Watchdog dismisses petrol-price politics
The head of the Commerce Commission has dismissed political pressure over petrol prices, insisting a groundbreaking study of the fuel industry will be impartial.
Yesterday the commission said it started its first market study of competition in the retail petrol and diesel industry in New Zealand, a month after changes to the Commerce Act allowing the study.
Commerce Minister Kris Faafoi announced the study this week, after a nomination from Prime Minister Jacinda Ardern, who in October said motorists were being ‘‘fleeced’’.

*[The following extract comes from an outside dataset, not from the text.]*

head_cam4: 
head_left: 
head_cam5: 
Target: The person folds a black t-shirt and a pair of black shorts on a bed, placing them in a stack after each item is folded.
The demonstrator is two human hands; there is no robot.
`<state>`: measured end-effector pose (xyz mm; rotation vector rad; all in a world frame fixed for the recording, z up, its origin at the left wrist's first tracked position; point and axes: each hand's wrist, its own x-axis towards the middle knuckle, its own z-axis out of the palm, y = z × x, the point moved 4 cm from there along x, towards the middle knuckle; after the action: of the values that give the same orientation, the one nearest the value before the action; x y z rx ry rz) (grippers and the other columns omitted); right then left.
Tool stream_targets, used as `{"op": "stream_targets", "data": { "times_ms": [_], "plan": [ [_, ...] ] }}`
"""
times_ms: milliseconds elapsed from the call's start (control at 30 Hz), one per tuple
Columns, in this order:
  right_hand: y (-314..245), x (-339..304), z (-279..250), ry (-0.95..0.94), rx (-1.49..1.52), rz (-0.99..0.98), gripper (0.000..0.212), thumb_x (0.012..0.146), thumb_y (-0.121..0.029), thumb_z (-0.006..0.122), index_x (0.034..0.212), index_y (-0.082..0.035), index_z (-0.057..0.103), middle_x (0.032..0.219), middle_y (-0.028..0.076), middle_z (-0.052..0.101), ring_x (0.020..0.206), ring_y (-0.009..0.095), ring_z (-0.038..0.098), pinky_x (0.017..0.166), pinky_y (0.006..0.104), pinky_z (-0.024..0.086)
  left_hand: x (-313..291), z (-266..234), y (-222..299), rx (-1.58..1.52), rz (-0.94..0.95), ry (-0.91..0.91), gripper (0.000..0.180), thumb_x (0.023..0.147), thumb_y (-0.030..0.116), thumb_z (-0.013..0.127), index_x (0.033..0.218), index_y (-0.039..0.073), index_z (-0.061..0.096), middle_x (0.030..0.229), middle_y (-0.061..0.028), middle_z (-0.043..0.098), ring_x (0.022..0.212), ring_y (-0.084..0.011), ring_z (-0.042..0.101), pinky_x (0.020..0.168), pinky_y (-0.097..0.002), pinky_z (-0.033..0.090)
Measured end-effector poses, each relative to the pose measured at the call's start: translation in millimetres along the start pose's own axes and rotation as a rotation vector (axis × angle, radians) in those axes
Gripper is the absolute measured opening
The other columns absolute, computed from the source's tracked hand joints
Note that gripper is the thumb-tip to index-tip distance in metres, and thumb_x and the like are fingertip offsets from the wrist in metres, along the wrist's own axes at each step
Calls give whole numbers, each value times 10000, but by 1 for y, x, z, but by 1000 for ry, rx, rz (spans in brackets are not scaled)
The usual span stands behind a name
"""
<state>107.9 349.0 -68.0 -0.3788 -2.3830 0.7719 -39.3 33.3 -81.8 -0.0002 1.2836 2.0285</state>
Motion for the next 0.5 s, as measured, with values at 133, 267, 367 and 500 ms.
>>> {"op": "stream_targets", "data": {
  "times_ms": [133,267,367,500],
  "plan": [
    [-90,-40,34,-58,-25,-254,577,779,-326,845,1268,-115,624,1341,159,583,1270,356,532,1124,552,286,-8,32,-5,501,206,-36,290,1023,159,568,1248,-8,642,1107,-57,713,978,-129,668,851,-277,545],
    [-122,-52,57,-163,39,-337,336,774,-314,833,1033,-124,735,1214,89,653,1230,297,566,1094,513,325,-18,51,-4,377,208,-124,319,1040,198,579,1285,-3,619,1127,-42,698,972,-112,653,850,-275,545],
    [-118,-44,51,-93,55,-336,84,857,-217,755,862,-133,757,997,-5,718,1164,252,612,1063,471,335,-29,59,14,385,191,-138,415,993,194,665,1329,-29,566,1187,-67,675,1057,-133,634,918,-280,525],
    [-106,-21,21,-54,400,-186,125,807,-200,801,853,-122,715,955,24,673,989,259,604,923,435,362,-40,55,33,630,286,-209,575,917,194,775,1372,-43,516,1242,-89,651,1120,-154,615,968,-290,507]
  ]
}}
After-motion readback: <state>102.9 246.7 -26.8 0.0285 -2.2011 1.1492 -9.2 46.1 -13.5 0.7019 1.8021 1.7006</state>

The comments were made as fuel prices climbed sharply to record levels between July and early October, before dropping sharply since, prompting public debate and calls for fuel companies to be boycotted on certain days.
Ardern defended the comments on Monday, clarifying only that the study may take longer than she had hoped.
‘‘They want to do it properly, and I have to let them do their job.’’
Commission chairman Dr Mark Berry, who will leave the role midway through the study, said the body was ‘‘aware of recent concerns’’ over fuel prices, but its role was to provide an ‘‘independent assessment of the level of competition in this market and what factors may be impacting on it’’.
Berry said the team that would undertake the study would do so with an open mind. ‘‘We’re a totally independent, quasi-judicial body. We will simply be analysing the evidence that we get against the relevant tests in the legislation.’’
Petrol companies BP and Z Energy, which owns Caltex in New Zealand, have welcomed the study, asserting that the commission is independent.
Berry would not comment on the public or political pressure on the organisation. ‘‘Political pressure is not an issue which is relevant to us.’’
In 2015, the commission approved a merger between Z Energy and Chevron (which operates under the Caltex brand in New Zealand), finding that the merger would not substantially reduce competition. It required the companies to sell some stations and businesses as part of the finding.
Berry denied that finding would make it harder for the commission to take an objective position, saying the two studies were quite different.